== DATA SEGMENT

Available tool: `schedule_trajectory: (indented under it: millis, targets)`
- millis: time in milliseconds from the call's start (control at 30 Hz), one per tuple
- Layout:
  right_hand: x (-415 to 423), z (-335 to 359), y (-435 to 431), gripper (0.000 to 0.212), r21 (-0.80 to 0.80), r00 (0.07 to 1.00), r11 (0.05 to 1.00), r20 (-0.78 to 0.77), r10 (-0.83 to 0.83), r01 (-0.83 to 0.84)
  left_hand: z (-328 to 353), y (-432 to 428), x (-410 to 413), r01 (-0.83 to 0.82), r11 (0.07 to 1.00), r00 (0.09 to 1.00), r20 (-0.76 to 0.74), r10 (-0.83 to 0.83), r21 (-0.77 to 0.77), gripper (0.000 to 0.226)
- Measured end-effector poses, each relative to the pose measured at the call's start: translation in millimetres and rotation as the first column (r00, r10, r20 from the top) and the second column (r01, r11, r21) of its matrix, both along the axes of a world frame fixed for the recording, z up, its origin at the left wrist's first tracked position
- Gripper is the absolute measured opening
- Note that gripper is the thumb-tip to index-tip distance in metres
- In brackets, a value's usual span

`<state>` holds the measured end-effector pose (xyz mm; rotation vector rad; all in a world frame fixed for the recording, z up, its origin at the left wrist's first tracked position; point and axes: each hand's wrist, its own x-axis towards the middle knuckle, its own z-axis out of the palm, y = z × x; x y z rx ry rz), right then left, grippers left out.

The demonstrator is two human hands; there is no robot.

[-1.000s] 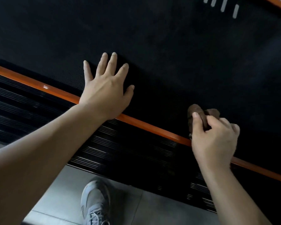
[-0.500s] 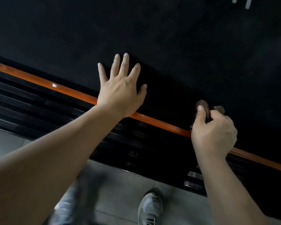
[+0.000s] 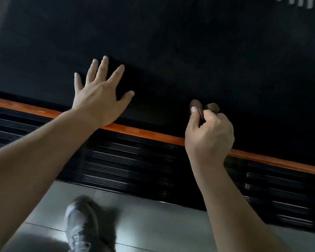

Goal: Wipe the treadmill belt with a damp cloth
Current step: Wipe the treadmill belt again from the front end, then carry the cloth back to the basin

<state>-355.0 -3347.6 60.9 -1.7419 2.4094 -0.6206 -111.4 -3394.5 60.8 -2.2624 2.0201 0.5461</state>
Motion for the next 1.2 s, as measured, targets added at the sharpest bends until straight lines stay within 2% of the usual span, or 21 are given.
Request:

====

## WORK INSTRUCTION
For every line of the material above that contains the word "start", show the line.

## RESPONSE FOR THIS EXERCISE
- millis: time in milliseconds from the call's start (control at 30 Hz), one per tuple
- Measured end-effector poses, each relative to the pose measured at the call's start: translation in millimetres and rotation as the first column (r00, r10, r20 from the top) and the second column (r01, r11, r21) of its matrix, both along the axes of a world frame fixed for the recording, z up, its origin at the left wrist's first tracked position

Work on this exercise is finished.